December 16th, 2008 | No Comments | Source: Boston Globe, RWJ Foundation, Washington Post

Congratulations to Somerville, Massachusetts, Washington DC and 7 other cities!

The Robert Wood Johnson Foundation identified them as national innovators in the fight against childhood obesity. The honor comes with a cash payout from RWJF’s $44 million Healthy Kids, Healthy Communities program which hopes to spread fat-busting social innovations to 70 more communities.

Somerville attacked the scourge on many fronts. The city repainted crosswalks and added bike lanes. Public schools shelved deep fryers and replaced canned fruits with fresh produce. Elementary school kids maintained vegetable gardens on school grounds, and the Rec. Department offered low-cost dance classes.

As a result, Somerville 8-year olds gained one pound less than children in a control group over the course of a school year, according to Tufts nutritionist Christina Economos.

That’s not bad in a community where 44% of the kids are overweight or at risk to become so, and public health officials believe the gains will increase over time.

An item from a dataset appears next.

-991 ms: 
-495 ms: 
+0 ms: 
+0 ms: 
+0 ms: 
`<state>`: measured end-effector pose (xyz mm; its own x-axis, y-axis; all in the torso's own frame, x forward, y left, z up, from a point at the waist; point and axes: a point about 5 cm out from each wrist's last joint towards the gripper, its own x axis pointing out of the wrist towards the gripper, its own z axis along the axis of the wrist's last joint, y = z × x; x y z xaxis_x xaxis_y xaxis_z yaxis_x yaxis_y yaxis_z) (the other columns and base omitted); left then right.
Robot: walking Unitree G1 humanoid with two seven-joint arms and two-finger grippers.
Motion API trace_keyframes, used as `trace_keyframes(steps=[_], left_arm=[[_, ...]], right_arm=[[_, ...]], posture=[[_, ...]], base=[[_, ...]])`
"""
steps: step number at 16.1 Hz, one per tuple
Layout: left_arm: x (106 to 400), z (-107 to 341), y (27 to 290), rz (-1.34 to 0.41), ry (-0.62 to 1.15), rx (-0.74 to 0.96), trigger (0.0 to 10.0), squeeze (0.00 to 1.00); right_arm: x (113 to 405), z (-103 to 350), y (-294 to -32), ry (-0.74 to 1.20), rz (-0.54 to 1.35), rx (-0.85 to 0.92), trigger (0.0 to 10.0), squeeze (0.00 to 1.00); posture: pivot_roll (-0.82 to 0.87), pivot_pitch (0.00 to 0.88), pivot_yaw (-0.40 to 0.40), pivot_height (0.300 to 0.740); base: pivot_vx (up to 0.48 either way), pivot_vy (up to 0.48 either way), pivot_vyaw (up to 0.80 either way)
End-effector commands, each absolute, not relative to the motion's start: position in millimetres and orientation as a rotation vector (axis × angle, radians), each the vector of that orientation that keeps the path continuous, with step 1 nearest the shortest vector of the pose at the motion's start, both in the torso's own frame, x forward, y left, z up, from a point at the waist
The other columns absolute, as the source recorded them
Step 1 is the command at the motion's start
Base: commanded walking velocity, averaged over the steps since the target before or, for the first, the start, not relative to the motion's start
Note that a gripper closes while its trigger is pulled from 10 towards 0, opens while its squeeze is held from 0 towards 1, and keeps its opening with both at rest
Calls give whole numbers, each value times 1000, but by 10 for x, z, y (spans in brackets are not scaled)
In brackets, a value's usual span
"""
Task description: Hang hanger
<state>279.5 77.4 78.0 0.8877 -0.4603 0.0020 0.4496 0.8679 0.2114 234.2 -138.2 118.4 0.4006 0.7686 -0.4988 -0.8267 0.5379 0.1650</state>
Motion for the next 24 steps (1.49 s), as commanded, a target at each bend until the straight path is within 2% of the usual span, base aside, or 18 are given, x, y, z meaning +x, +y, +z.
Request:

Since 66% of Somerville students hail from low-income families and half do not speak English in the home, there is hope the innovations can be reproduced in other locations that have been hit hard by the epidemic.

In the nation’s capital, the Summit Health Institute for Research and Education, along with 6 local agencies and community groups will receive $400,000 from RWJF to focus their battle against childhood obesity in Wards 7 and 8.

According to the RWJF Web site, Healthy Kids, Healthy Communities is a national program whose goal is to “implement healthy eating and active living policy- and environmental-change initiatives that can support healthier communities” across the US.

The program emphasizes reaching “children who are at highest risk for obesity on the basis of race/ethnicity, income and/or geographic location.”